The object itself resembles other photos of birds or insects. But ultimately, there are not enough pixels to determine this.
Thanks Mick for the candid comment. Essentially, inconclusive i guess. Hope there are more comments coming
@nightsky74 , you'll see the term "the LIZ" used here. It stands for the Low Information Zone, and every type of camera has it. Some things occupy a very few pixels, or do so for a very few frames of a video, so that there simply isn't enough information to tell if a thing is a large object at a great distance or simply an insect passing the camera a few inches away. A very good camera can see more detail at a distance, but there is always going to be a limitation even for those.
 
Thanks Ann. Really wasted. Was hoping i could see something. Not sure if there are other experts out there who could help or with softwares that could enhanced the image.
 
Thanks Ann. Really wasted. Was hoping i could see something. Not sure if there are other experts out there who could help or with softwares that could enhanced the image.

I would venture that most software can only enhance what was on the original photo. That is, it can't show something that wasn't captured in the first place. As Ann noted, all recording systems have some sort of inherent limitations.
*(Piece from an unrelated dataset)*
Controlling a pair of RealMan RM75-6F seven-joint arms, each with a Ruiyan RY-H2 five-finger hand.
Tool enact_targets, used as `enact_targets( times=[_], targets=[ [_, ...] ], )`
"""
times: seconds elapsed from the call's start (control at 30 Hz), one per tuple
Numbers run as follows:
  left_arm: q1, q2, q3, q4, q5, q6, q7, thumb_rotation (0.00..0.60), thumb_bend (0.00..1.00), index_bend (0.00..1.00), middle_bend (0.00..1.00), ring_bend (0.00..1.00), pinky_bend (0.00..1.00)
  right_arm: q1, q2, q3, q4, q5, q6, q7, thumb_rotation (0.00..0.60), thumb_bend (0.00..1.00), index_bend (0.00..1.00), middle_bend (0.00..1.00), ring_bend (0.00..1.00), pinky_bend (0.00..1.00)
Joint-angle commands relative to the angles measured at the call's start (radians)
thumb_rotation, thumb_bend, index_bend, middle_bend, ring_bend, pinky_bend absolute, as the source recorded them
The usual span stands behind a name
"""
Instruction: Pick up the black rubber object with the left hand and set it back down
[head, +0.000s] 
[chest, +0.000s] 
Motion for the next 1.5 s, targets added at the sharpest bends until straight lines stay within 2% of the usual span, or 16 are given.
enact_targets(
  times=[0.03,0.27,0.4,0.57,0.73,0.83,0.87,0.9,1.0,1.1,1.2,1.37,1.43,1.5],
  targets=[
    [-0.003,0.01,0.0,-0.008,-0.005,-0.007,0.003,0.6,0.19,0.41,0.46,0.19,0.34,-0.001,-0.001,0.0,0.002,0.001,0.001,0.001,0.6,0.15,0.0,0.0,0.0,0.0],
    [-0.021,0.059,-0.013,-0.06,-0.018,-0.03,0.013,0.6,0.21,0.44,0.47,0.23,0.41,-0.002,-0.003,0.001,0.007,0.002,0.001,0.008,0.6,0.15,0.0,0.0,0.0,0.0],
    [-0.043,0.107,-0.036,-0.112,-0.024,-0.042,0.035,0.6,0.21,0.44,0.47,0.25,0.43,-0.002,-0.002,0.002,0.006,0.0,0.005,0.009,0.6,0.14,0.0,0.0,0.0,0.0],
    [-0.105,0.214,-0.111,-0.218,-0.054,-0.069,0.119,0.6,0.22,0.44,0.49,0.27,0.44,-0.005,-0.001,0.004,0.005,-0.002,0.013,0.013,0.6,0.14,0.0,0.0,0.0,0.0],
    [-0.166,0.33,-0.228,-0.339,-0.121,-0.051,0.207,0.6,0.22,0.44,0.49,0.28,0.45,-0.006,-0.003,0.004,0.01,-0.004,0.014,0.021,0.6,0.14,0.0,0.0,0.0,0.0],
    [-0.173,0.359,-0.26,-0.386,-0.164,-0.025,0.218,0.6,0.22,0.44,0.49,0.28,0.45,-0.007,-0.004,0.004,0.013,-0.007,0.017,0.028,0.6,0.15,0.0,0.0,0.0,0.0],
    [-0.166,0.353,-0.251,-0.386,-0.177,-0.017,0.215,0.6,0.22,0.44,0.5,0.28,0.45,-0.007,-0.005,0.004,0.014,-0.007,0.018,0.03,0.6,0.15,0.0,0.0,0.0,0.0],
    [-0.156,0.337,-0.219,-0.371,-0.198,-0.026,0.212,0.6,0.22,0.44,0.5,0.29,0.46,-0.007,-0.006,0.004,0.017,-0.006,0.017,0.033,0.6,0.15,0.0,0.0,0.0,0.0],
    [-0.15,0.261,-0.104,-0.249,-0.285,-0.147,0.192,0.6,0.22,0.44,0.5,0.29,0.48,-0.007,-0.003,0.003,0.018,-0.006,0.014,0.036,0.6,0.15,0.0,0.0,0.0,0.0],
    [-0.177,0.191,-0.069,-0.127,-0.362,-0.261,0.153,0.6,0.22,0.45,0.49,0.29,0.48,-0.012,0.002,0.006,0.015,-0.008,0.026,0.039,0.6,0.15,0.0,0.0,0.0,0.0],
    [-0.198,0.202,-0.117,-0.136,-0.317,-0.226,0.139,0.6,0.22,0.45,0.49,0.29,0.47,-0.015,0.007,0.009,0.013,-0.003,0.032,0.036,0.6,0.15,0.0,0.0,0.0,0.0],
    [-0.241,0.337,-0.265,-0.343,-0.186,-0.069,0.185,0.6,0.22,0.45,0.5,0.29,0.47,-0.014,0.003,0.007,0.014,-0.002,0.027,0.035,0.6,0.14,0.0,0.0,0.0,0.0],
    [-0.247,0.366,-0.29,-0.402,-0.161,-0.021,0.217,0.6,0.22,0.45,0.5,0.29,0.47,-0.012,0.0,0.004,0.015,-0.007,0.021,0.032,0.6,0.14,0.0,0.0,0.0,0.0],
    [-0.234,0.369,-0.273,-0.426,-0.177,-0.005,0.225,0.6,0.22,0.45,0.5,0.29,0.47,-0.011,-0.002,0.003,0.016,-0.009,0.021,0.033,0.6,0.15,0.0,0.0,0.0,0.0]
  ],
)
A classic example is the famous Patterson-Gimlin film of Bigfoot fro 1967. It was shot on 16mm Kodachrome II movie film with the Bigfoot approximately 80' away. That gave a maximum potential resolution for details of the creature at around .5"-1". The original film could not have captured any detail on the Bigfoot smaller than .5"-1" and no amount of software enhancement can either. The details that might have existed were never capture with the original film, so there is nothing to enhance.
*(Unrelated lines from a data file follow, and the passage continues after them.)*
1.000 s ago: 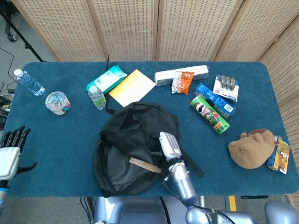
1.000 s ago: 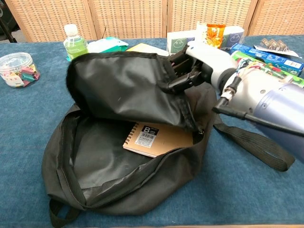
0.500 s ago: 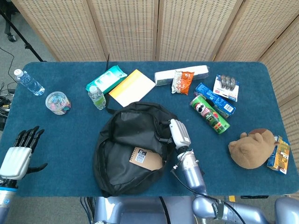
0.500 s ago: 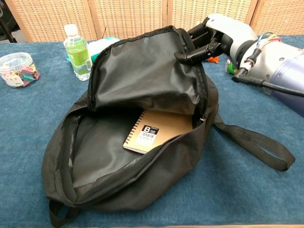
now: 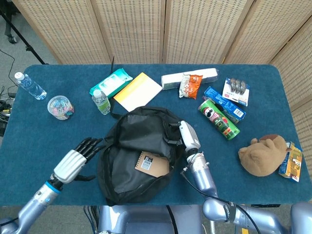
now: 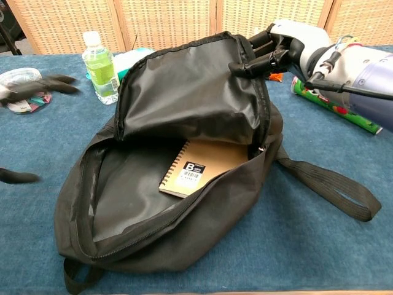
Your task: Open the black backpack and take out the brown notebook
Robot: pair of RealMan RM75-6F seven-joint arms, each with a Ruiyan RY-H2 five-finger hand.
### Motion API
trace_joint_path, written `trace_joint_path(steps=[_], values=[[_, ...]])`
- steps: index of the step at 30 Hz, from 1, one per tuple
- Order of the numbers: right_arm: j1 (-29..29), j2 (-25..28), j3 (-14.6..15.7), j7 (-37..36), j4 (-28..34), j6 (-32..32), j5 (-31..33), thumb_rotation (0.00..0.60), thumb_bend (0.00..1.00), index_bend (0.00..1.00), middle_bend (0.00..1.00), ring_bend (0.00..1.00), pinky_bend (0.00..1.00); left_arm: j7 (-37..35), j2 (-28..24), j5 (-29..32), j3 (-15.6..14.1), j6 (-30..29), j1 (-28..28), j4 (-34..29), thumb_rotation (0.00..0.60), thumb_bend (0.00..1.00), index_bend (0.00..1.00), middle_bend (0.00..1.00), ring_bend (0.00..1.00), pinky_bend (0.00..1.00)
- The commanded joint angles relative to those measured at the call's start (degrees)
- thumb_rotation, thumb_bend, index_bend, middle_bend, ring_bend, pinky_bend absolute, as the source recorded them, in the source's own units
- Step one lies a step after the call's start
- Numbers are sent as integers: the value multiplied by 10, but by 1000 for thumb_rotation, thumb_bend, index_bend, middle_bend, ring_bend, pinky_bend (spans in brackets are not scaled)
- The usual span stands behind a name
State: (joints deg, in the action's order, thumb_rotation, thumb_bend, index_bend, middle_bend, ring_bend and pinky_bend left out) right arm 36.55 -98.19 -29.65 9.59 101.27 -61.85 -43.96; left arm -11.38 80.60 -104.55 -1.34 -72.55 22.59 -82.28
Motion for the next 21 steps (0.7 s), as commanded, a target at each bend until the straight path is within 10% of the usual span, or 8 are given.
trace_joint_path(steps=[1, 21], values=[[4, 6, 1, -3, 1, 0, 11, 600, 569, 711, 670, 507, 394, -46, 79, -16, -3, 32, 45, 48, 600, 0, 159, 0, 0, 69], [27, 34, 1, -15, 13, -8, 59, 600, 569, 711, 670, 507, 394, -70, 196, 24, -2, 82, 113, 95, 600, 0, 212, 19, 69, 165]])
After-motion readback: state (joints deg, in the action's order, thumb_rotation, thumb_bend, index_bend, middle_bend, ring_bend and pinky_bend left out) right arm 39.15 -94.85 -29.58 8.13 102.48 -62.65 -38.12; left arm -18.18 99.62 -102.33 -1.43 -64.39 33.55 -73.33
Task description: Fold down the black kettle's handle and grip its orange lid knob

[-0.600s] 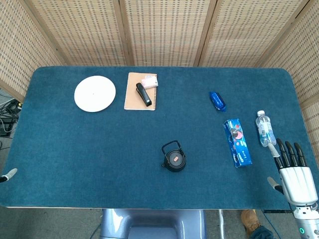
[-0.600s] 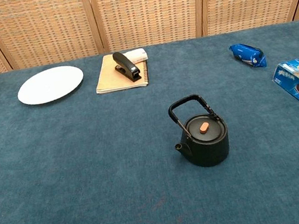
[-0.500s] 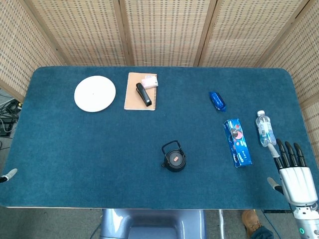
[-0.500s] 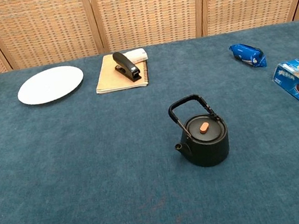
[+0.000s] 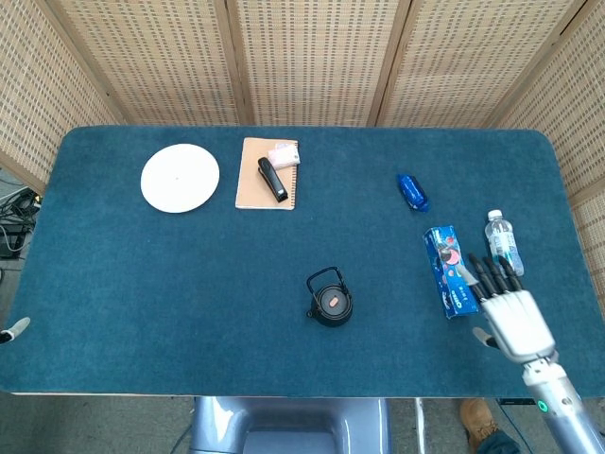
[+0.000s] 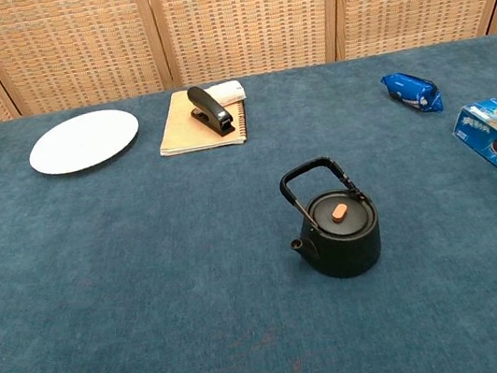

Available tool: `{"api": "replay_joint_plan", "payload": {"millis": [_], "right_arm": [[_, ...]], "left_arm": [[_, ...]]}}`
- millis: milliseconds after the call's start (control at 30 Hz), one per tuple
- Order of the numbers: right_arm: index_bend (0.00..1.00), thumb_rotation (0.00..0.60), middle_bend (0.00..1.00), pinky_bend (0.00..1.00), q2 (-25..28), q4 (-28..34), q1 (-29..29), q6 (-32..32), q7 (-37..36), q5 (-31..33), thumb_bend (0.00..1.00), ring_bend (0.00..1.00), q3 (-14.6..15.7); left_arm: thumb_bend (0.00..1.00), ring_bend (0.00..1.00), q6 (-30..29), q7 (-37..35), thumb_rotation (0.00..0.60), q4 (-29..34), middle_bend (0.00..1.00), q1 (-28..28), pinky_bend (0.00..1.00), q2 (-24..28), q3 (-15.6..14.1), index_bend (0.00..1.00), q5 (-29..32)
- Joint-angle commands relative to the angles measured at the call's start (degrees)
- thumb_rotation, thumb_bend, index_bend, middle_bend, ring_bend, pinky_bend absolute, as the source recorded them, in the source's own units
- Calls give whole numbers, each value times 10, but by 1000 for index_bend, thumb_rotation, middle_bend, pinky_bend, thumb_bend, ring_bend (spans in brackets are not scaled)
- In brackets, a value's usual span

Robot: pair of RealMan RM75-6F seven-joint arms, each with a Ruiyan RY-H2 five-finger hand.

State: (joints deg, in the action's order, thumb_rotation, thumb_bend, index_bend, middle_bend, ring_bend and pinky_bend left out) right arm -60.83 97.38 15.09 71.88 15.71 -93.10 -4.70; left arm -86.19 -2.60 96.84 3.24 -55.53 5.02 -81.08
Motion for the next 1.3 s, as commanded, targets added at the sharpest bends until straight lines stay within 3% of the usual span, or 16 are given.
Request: {"api": "replay_joint_plan", "payload": {"millis": [33, 233, 433, 733, 967, 1300], "right_arm": [[0, 600, 0, 0, 55, 92, 137, -196, -26, 73, 0, 0, -48], [0, 600, 0, 0, 32, 92, 247, -350, -44, 178, 0, 0, -77], [0, 600, 0, 0, -10, 65, 337, -430, -22, 292, 0, 0, -82], [0, 600, 0, 0, -60, 28, 438, -442, 14, 444, 0, 0, -53], [0, 600, 0, 0, -123, -18, 532, -428, 52, 580, 0, 0, 7], [37, 600, 6, 0, -170, -32, 630, -396, 88, 704, 0, 0, 62]], "left_arm": [[0, 0, 9, 2, 600, -3, 0, 4, 0, -1, 3, 0, 9], [0, 0, 27, 5, 600, -10, 0, 12, 0, -4, 6, 0, 25], [0, 0, 39, 5, 600, -15, 0, 16, 0, -6, 9, 0, 36], [0, 0, 48, 0, 600, -21, 0, 20, 0, -7, 11, 0, 45], [0, 0, 55, -1, 600, -24, 0, 24, 0, -8, 13, 0, 50], [0, 0, 65, -6, 600, -31, 0, 28, 0, -10, 16, 0, 59]]}}
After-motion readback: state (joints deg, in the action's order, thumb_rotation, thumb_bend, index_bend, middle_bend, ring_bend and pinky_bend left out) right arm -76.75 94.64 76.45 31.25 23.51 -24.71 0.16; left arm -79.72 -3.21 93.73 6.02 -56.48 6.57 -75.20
The famous Zapruder film of the Kennedy assassination suffers from the same limitations. It was shot on 8mm home movie film stock, so likely 1/2 the resolution of 16mm. There is only so much information captured. Modern software can eliminate scratches and imperfections from old film, but even then, it's trying to estimate what the photo would have looked like if the scratch were removed. That's still different from making a few unclear pixels into something they're not.

While I mention films, the same applies to digital photos. There is a limit or what the sensors can capture in the first place making enhancement difficult if not impossible.